Department of Communication Science and Disorders, School of Health and Rehabilitation Sciences, University of Pittsburgh.
J Speech Lang Hear Res. 2019 Mar 25;62(3):587-601. doi: 10.1044/2018_JSLHR-S-ASTM-18-0244.
Purpose Speech-evoked neurophysiological responses are often collected to answer clinically and theoretically driven questions concerning speech and language processing. Here, we highlight the practical application of machine learning (ML)-based approaches to analyzing speech-evoked neurophysiological responses. Method Two categories of ML-based approaches are introduced: decoding models, which generate a speech stimulus output using the features from the neurophysiological responses, and encoding models, which use speech stimulus features to predict neurophysiological responses.
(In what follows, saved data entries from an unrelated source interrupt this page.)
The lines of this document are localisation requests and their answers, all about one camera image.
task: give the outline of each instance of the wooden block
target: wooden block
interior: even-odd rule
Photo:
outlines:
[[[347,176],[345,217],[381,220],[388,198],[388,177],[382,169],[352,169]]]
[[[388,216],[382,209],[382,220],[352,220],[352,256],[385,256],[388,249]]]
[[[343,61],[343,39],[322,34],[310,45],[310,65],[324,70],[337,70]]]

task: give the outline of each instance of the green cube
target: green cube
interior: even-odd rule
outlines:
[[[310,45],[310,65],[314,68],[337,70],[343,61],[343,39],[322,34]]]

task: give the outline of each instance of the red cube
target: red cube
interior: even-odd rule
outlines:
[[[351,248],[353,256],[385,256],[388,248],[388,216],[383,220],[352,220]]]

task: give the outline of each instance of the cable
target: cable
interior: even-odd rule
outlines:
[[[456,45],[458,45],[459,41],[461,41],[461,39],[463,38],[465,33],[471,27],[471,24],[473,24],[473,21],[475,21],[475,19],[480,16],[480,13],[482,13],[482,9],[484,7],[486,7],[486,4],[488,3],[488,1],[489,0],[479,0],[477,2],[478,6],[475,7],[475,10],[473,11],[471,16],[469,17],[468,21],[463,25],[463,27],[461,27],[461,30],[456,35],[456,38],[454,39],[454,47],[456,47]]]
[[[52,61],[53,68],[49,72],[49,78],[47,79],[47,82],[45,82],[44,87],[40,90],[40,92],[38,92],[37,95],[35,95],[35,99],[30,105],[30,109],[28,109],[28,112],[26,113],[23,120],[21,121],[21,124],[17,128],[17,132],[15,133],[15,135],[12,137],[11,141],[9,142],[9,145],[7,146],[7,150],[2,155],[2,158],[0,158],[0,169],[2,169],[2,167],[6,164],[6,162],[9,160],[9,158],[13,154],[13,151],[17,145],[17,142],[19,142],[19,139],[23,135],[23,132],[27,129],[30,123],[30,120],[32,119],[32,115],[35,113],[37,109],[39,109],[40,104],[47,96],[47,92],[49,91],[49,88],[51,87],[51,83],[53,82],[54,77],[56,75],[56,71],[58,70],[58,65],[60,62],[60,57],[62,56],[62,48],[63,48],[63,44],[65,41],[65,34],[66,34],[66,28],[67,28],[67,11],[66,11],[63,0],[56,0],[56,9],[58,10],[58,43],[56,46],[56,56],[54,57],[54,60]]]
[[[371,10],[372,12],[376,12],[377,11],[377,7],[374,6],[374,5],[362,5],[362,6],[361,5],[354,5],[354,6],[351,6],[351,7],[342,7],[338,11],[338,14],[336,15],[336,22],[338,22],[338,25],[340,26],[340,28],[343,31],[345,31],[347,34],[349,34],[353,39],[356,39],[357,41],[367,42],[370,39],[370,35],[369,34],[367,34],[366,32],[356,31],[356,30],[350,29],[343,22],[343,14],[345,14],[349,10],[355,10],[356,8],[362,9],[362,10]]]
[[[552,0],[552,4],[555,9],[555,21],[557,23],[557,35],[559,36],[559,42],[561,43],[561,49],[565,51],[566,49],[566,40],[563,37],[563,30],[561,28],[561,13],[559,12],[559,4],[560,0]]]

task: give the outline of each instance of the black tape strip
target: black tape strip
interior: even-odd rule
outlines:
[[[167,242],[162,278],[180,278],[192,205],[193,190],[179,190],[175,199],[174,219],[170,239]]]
In this review, we focus on (a) a decoding model classification approach, wherein speech-evoked neurophysiological responses are classified as belonging to 1 of a finite set of possible speech events (e.g., phonological categories), and (b) an encoding model temporal response function approach, which quantifies the transformation of a speech stimulus feature to continuous neural activity. Results We illustrate the utility of the classification approach to analyze early electroencephalographic (EEG) responses to Mandarin lexical tone categories from a traditional experimental design, and to classify EEG responses to English phonemes evoked by natural continuous speech (i.e., an audiobook) into phonological categories (plosive, fricative, nasal, and vowel). We also demonstrate the utility of temporal response function to predict EEG responses to natural continuous speech from acoustic features. Neural metrics from the 3 examples all exhibit statistically significant effects at the individual level. Conclusion We propose that ML-based approaches can complement traditional analysis approaches to analyze neurophysiological responses to speech signals and provide a deeper understanding of natural speech and language processing using ecologically valid paradigms in both typical and clinical populations.
目的 语音诱发的神经生理反应通常被采集,以回答与言语和语言处理有关的临床和理论驱动问题。在这里,我们强调了基于机器学习(ML)的方法在分析语音诱发的神经生理反应中的实际应用。方法 介绍了两种基于 ML 的方法:解码模型,使用神经生理反应的特征生成语音刺激输出;以及编码模型,使用语音刺激特征来预测神经生理反应。在这篇综述中,我们重点介绍(a)一种解码模型分类方法,其中语音诱发的神经生理反应被分类为属于有限数量的可能语音事件之一(例如,语音类别),以及(b)一种编码模型时间响应函数方法,该方法量化了语音刺激特征到连续神经活动的转换。结果 我们说明了分类方法在分析来自传统实验设计的汉语词汇声调类别的早期脑电图(EEG)反应以及将由自然连续语音(即有声读物)引起的英语音素的 EEG 反应分类为语音类别的(爆破音、摩擦音、鼻音和元音)中的效用。我们还展示了时间响应函数从声学特征预测自然连续语音的 EEG 反应的效用。这三个例子中的神经指标在个体水平上都表现出统计学上显著的效应。结论 我们提出,基于 ML 的方法可以补充传统的分析方法,以分析语音信号的神经生理反应,并使用典型和临床人群中的生态有效范式,提供对自然言语和语言处理的更深入理解。